So it's now apparent to me that developers stop thinking about SQL once you abstract the database into a layer of code (such as a DAL and O/RM entities).
When you start looking at individual data entities, it's so nice to be able to reference them in code with a little bit of Customer cust = new Customer() type magic. The hidden danger though is that you rely on that for everything and stop thinking at the database level.
This is oversight more than anything and probably the job of the architect or senior guy to enforce, but when you're not looking it's easy for a developer to say, create a "data view" class that consolidates a bunch of data from joined tables into one type for displaying on say, a data grid, or a summary panel, or some such UI type entity. At the surface it makes a lot of sense, and is good design, but if the guts are such that for each base entity you pull 15 other related objects to fill in the various interface elements...and then you pull a list of 100 of those to go on a grid, and then you have several hundred users hitting it...you're in the tens of thousands of database hits per second business before you know it.

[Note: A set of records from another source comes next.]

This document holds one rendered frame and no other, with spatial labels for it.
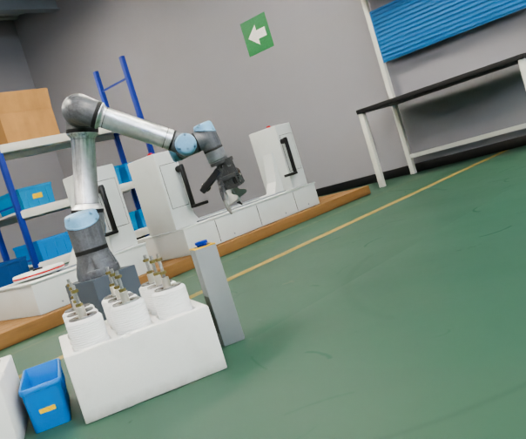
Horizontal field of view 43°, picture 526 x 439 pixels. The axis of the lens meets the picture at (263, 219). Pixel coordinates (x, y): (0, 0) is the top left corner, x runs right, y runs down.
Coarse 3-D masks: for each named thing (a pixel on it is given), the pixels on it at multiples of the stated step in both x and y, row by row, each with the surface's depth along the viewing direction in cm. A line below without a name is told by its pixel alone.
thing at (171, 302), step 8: (176, 288) 180; (184, 288) 182; (152, 296) 182; (160, 296) 180; (168, 296) 179; (176, 296) 180; (184, 296) 181; (160, 304) 180; (168, 304) 179; (176, 304) 180; (184, 304) 181; (160, 312) 181; (168, 312) 180; (176, 312) 180; (184, 312) 181; (160, 320) 182
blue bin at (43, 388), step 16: (32, 368) 201; (48, 368) 202; (32, 384) 200; (48, 384) 174; (64, 384) 189; (32, 400) 173; (48, 400) 174; (64, 400) 176; (32, 416) 173; (48, 416) 175; (64, 416) 176
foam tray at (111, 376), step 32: (192, 320) 178; (64, 352) 175; (96, 352) 170; (128, 352) 172; (160, 352) 175; (192, 352) 178; (96, 384) 169; (128, 384) 172; (160, 384) 175; (96, 416) 169
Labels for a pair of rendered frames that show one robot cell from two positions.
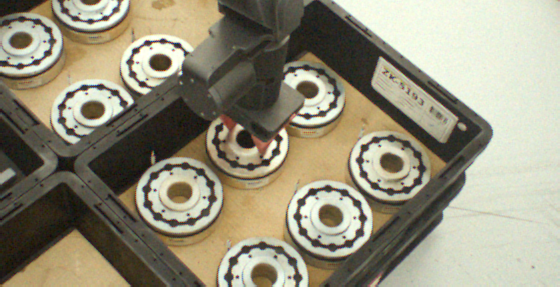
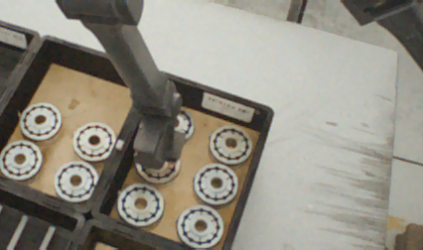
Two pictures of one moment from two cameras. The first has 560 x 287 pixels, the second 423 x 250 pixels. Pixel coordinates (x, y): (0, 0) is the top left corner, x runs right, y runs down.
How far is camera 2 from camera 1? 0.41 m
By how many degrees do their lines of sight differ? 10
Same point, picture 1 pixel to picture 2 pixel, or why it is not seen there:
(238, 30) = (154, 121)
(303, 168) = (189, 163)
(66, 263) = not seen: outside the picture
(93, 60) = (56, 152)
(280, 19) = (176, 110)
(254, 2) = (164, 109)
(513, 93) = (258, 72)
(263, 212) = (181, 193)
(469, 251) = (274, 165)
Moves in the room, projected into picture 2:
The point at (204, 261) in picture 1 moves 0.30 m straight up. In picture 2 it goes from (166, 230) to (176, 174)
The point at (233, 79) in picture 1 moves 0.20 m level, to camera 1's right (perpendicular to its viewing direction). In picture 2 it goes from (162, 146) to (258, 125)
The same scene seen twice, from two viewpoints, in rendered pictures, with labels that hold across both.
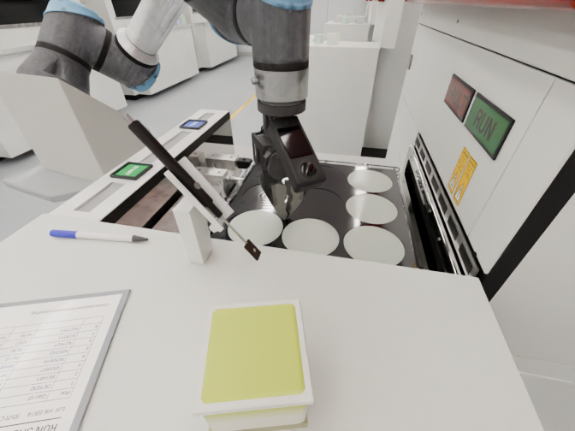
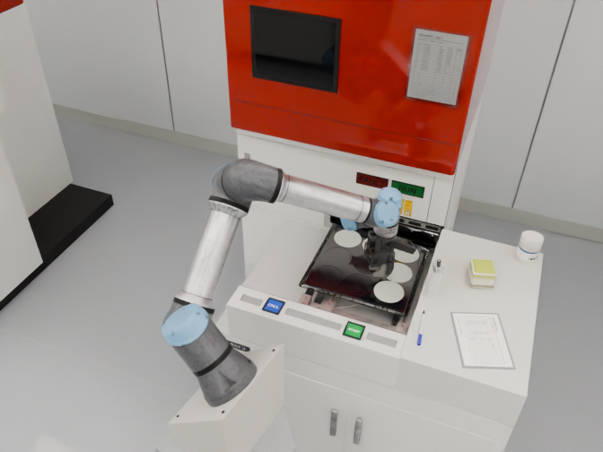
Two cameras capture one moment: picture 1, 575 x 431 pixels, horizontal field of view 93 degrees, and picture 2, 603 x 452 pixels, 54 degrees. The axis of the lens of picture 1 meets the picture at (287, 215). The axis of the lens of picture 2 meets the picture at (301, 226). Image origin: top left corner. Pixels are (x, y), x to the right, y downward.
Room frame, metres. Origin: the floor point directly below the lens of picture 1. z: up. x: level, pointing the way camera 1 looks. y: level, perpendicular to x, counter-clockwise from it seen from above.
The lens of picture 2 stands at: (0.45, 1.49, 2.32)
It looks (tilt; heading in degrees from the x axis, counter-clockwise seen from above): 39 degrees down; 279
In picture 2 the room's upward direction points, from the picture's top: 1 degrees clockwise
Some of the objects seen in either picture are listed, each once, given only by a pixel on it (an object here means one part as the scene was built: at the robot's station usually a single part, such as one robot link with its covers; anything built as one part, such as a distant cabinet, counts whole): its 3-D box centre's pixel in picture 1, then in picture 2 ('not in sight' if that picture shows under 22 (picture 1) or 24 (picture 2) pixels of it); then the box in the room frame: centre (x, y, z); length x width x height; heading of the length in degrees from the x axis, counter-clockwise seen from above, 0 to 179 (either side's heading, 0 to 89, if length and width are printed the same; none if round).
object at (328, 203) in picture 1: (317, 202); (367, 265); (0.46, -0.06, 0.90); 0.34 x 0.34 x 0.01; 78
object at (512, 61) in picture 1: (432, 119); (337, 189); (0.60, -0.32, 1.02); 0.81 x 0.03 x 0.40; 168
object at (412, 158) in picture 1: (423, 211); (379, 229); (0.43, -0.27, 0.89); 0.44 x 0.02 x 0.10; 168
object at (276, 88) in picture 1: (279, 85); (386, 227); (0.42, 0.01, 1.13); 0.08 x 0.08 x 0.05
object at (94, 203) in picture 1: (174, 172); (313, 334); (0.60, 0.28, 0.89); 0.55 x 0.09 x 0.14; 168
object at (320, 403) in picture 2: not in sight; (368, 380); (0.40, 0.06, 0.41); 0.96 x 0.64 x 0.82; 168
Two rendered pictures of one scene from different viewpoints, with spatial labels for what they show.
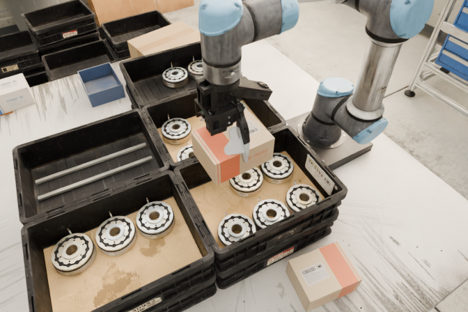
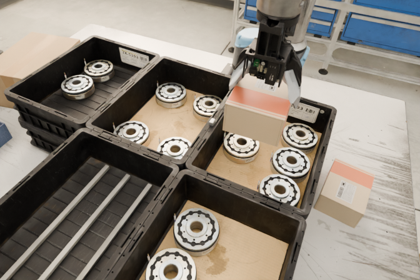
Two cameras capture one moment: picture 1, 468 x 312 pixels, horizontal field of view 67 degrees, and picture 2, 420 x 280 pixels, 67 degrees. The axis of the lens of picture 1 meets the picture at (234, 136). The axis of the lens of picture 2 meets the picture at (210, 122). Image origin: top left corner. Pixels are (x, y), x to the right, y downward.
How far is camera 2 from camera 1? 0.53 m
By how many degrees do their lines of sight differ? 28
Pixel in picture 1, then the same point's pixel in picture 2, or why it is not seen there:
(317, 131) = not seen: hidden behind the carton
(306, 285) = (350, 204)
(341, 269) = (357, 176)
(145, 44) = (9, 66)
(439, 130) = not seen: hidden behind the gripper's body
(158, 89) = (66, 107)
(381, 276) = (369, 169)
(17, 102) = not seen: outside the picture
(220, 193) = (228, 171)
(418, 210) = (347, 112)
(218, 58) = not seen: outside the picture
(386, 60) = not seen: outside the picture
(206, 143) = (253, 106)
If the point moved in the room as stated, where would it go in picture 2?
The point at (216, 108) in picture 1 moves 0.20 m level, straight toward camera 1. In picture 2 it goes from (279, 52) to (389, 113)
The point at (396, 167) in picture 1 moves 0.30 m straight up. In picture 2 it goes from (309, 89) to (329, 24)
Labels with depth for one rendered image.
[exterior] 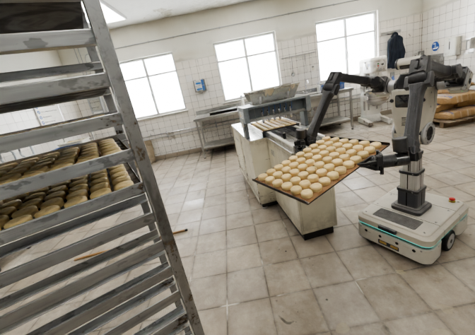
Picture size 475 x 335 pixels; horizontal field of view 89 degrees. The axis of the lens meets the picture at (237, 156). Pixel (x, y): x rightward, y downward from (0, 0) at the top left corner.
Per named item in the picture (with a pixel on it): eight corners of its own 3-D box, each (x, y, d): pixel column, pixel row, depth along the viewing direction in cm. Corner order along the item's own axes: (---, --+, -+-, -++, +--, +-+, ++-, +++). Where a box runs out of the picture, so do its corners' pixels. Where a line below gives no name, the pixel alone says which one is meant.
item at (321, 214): (276, 207, 278) (264, 131, 252) (305, 199, 282) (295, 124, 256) (302, 243, 212) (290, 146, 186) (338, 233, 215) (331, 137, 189)
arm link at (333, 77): (338, 68, 150) (325, 69, 158) (333, 91, 154) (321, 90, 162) (381, 76, 171) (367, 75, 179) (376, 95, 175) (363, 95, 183)
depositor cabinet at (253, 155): (241, 174, 397) (231, 124, 372) (282, 164, 405) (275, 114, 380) (261, 211, 276) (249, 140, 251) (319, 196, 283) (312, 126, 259)
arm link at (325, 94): (342, 86, 155) (328, 85, 164) (336, 82, 152) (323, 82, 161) (315, 148, 161) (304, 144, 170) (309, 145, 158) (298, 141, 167)
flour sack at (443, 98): (447, 106, 410) (447, 96, 405) (425, 104, 450) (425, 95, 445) (484, 97, 416) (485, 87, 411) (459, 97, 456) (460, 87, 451)
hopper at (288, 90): (244, 105, 271) (242, 92, 267) (291, 95, 277) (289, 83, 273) (249, 107, 244) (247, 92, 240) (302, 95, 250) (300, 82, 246)
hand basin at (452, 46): (457, 93, 489) (462, 35, 458) (439, 97, 489) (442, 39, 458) (420, 92, 584) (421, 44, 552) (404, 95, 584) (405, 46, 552)
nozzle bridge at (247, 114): (242, 136, 282) (237, 107, 272) (300, 122, 290) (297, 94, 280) (248, 141, 251) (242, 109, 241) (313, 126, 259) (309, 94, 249)
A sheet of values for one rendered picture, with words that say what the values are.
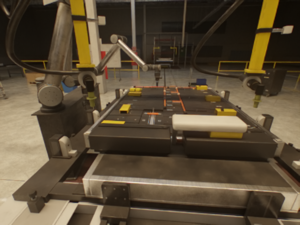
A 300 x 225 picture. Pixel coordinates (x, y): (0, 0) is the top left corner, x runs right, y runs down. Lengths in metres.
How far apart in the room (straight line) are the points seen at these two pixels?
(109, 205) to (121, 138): 0.30
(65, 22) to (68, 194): 1.34
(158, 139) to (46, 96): 1.15
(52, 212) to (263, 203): 0.88
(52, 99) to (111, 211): 1.15
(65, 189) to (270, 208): 0.89
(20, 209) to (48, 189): 0.12
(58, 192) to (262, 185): 0.91
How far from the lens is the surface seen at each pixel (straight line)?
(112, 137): 0.82
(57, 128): 1.99
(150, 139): 0.78
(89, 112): 1.48
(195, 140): 0.80
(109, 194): 0.75
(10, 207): 1.04
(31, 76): 10.00
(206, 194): 0.75
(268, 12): 1.02
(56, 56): 1.65
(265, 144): 0.92
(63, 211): 0.90
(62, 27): 1.67
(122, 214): 0.77
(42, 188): 0.99
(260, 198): 0.79
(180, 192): 0.73
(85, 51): 0.81
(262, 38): 1.01
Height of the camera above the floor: 1.50
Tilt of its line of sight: 21 degrees down
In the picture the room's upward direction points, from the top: straight up
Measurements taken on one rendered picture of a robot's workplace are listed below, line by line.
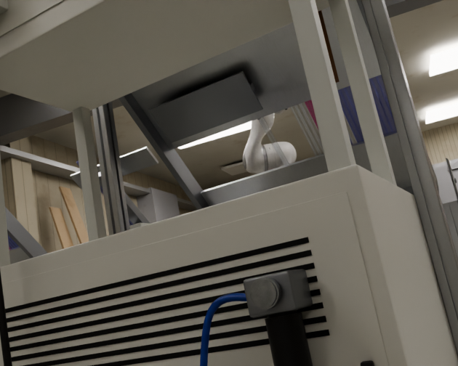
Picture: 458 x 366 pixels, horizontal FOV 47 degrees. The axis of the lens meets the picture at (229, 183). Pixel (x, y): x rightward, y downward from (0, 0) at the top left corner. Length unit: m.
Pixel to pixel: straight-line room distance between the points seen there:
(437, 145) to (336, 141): 9.34
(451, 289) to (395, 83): 0.41
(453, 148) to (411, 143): 8.93
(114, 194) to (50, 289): 0.51
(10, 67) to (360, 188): 0.73
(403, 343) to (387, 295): 0.06
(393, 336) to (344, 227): 0.13
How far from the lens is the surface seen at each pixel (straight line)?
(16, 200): 5.77
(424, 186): 1.06
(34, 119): 5.25
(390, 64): 1.12
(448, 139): 10.03
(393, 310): 0.64
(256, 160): 2.22
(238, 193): 1.65
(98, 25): 0.99
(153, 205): 8.19
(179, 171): 1.61
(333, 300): 0.65
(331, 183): 0.66
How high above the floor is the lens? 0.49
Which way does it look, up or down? 13 degrees up
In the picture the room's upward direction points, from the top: 11 degrees counter-clockwise
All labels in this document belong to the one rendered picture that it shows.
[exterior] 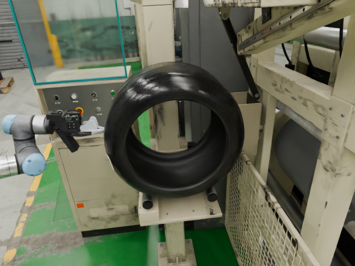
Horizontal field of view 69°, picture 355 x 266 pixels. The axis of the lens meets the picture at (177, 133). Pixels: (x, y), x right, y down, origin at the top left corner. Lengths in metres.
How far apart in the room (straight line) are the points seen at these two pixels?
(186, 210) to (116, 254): 1.06
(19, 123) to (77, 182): 0.97
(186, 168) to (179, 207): 0.19
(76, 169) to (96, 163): 0.15
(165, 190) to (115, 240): 1.25
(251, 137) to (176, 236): 0.85
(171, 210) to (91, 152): 0.80
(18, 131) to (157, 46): 0.66
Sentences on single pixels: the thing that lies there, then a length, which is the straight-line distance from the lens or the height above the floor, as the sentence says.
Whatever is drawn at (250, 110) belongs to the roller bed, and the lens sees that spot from 1.33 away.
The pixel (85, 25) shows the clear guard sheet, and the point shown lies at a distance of 1.61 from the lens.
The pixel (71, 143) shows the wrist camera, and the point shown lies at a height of 1.18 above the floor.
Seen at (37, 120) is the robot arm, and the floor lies 1.29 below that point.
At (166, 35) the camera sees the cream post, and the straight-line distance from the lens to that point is 1.22.
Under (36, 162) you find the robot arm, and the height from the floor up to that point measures 1.19.
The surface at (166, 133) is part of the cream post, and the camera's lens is 1.36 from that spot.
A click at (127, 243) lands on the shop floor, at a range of 2.23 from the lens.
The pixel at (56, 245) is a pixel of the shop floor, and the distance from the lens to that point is 2.41.
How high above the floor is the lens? 1.65
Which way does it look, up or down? 27 degrees down
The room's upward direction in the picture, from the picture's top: 3 degrees counter-clockwise
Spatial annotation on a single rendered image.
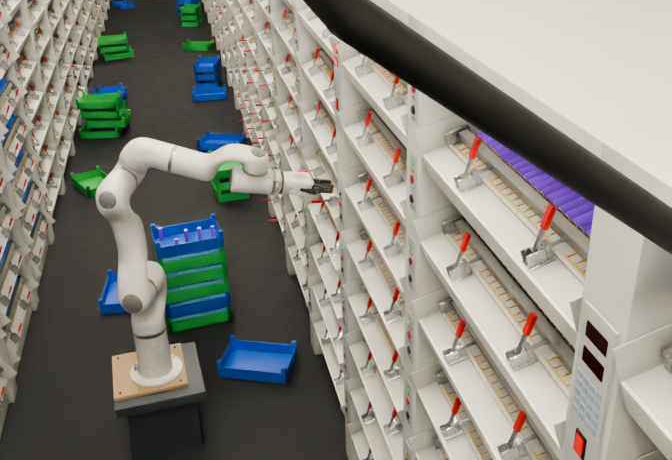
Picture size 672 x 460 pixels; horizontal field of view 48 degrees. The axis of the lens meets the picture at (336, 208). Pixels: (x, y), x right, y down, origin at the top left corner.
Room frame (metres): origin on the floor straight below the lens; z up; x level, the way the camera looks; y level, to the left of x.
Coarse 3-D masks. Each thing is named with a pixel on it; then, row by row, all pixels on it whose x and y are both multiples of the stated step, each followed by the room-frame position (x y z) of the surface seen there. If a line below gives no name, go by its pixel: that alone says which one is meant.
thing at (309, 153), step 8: (304, 152) 2.72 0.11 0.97; (312, 152) 2.73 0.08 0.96; (312, 160) 2.71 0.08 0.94; (312, 168) 2.64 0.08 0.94; (312, 176) 2.61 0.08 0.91; (320, 176) 2.55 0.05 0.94; (328, 208) 2.30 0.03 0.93; (336, 208) 2.28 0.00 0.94; (336, 216) 2.23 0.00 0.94; (336, 224) 2.18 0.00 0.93
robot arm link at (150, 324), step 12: (156, 264) 2.35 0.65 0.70; (156, 276) 2.29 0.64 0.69; (156, 300) 2.30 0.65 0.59; (144, 312) 2.26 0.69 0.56; (156, 312) 2.27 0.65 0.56; (132, 324) 2.24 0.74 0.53; (144, 324) 2.22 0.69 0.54; (156, 324) 2.23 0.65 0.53; (144, 336) 2.21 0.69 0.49; (156, 336) 2.22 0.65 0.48
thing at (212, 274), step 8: (224, 264) 3.02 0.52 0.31; (200, 272) 2.98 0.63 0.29; (208, 272) 2.99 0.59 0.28; (216, 272) 3.00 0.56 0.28; (224, 272) 3.02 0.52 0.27; (168, 280) 2.94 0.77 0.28; (176, 280) 2.95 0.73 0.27; (184, 280) 2.96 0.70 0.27; (192, 280) 2.97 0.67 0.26; (200, 280) 2.98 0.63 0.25; (208, 280) 2.99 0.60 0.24; (168, 288) 2.93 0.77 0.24
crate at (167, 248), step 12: (156, 228) 3.12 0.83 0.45; (168, 228) 3.14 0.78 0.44; (180, 228) 3.15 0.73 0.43; (192, 228) 3.17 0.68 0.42; (204, 228) 3.19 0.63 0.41; (216, 228) 3.18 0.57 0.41; (156, 240) 3.09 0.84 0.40; (168, 240) 3.09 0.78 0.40; (180, 240) 3.09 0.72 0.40; (192, 240) 3.08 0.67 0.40; (204, 240) 2.99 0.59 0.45; (216, 240) 3.01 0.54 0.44; (156, 252) 2.97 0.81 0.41; (168, 252) 2.94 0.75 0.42; (180, 252) 2.96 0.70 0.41; (192, 252) 2.97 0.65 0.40
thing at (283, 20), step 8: (288, 8) 3.42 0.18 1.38; (272, 16) 3.41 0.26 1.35; (280, 16) 3.42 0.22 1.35; (288, 16) 3.41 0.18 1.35; (280, 24) 3.37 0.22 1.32; (288, 24) 3.29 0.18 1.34; (280, 32) 3.24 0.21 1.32; (288, 32) 3.20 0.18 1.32; (288, 40) 3.00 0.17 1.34; (288, 48) 3.02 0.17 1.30
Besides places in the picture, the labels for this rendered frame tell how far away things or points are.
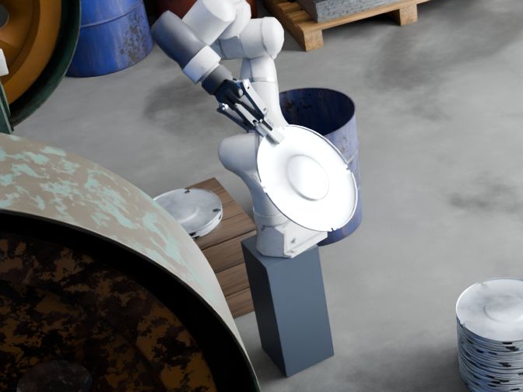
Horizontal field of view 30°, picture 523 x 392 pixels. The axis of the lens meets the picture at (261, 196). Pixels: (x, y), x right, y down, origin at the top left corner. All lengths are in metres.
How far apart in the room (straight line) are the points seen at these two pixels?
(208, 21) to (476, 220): 1.73
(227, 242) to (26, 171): 2.21
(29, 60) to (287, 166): 0.93
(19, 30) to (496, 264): 1.82
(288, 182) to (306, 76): 2.71
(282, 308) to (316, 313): 0.13
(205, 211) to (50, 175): 2.26
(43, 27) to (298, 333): 1.21
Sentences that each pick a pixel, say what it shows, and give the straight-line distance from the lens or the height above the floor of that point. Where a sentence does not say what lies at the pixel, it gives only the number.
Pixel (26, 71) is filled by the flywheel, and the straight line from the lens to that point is 2.93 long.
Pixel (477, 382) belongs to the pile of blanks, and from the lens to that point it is 3.05.
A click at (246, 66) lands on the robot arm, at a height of 0.99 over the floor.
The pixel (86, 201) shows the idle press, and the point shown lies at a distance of 1.10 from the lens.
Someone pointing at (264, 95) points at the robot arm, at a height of 0.93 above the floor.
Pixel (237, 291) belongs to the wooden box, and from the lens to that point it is 3.42.
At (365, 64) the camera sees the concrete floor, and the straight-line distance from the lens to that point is 5.06.
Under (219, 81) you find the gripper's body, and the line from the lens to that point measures 2.35.
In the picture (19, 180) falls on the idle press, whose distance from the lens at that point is 1.08.
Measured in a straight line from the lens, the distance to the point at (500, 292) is 3.08.
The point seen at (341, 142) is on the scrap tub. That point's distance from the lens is 3.54.
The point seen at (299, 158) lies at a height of 0.98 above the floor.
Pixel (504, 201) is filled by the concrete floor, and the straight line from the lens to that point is 3.90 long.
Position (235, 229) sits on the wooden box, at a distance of 3.29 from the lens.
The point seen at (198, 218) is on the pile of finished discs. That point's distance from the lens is 3.34.
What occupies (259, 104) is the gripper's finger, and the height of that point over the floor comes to 1.12.
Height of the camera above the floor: 2.19
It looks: 32 degrees down
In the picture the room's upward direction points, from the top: 10 degrees counter-clockwise
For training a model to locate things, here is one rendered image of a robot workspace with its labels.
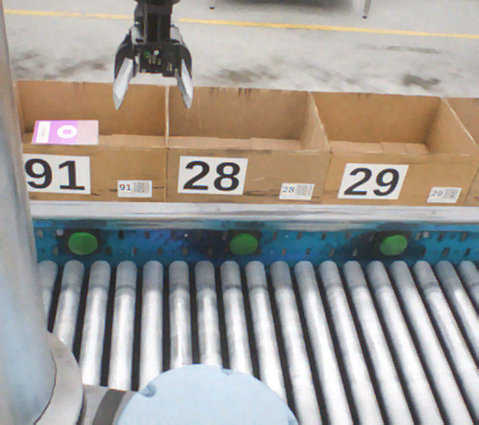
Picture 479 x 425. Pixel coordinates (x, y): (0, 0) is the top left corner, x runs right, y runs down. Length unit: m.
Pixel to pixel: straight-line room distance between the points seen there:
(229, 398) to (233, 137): 1.31
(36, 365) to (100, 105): 1.32
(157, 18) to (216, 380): 0.54
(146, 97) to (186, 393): 1.26
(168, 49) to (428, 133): 1.15
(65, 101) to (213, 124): 0.41
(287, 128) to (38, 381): 1.41
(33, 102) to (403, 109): 1.03
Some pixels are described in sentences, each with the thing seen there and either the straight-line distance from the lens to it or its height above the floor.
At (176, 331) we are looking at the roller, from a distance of 1.41.
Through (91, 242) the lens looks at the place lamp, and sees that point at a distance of 1.50.
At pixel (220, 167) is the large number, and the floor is 1.00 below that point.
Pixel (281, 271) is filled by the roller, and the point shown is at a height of 0.75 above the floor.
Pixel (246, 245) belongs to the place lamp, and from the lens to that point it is 1.51.
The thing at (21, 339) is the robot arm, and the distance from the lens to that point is 0.39.
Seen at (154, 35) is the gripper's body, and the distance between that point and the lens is 0.90.
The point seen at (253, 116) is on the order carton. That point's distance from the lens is 1.72.
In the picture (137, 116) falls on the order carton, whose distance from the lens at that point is 1.71.
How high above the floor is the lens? 1.86
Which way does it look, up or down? 38 degrees down
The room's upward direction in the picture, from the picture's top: 7 degrees clockwise
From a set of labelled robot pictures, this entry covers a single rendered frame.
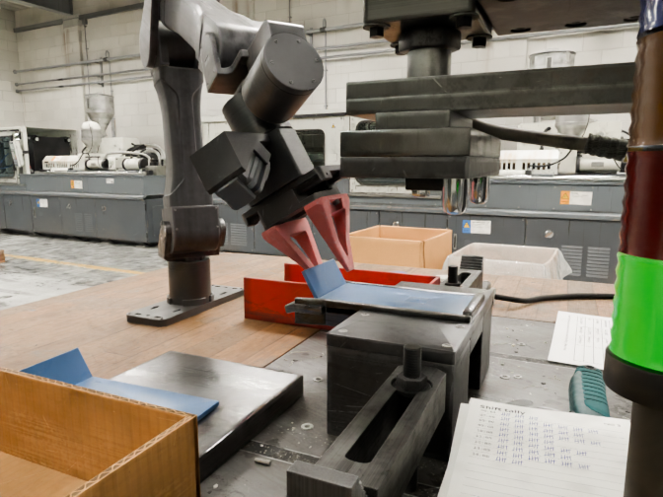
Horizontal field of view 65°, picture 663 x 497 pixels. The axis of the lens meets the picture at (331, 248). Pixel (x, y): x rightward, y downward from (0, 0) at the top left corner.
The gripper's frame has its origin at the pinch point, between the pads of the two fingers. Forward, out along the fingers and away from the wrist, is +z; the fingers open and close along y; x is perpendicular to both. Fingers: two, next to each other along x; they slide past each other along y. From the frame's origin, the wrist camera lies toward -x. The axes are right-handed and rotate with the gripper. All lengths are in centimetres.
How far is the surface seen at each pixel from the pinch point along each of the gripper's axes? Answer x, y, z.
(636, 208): -27.4, 24.6, 3.0
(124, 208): 477, -483, -209
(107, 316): 5.4, -38.7, -9.1
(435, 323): -5.6, 9.0, 7.9
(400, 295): 0.8, 4.8, 5.2
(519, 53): 642, 30, -135
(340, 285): 2.0, -1.1, 1.8
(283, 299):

Lots of ways to accomplish this better...the one I'm refactoring to right now is offloading all that joining to a database level View and then populating the dataview class straight off the view. I'm finding good places to use this technique to speed up searches as well (I've already reduced a 2 minute account search to 2ish seconds (very wide search mind you)). The moral of the story though is that if you give developers a cool tool like an O/RM layer, they're gonna use it, and you have to police that to make sure system design is staying in line.
Reminder to me and every other dev lead out there...just because something is functional doesn't mean it's right, and don't forget to look under the hood and make sure the engine isn't wired up all funky.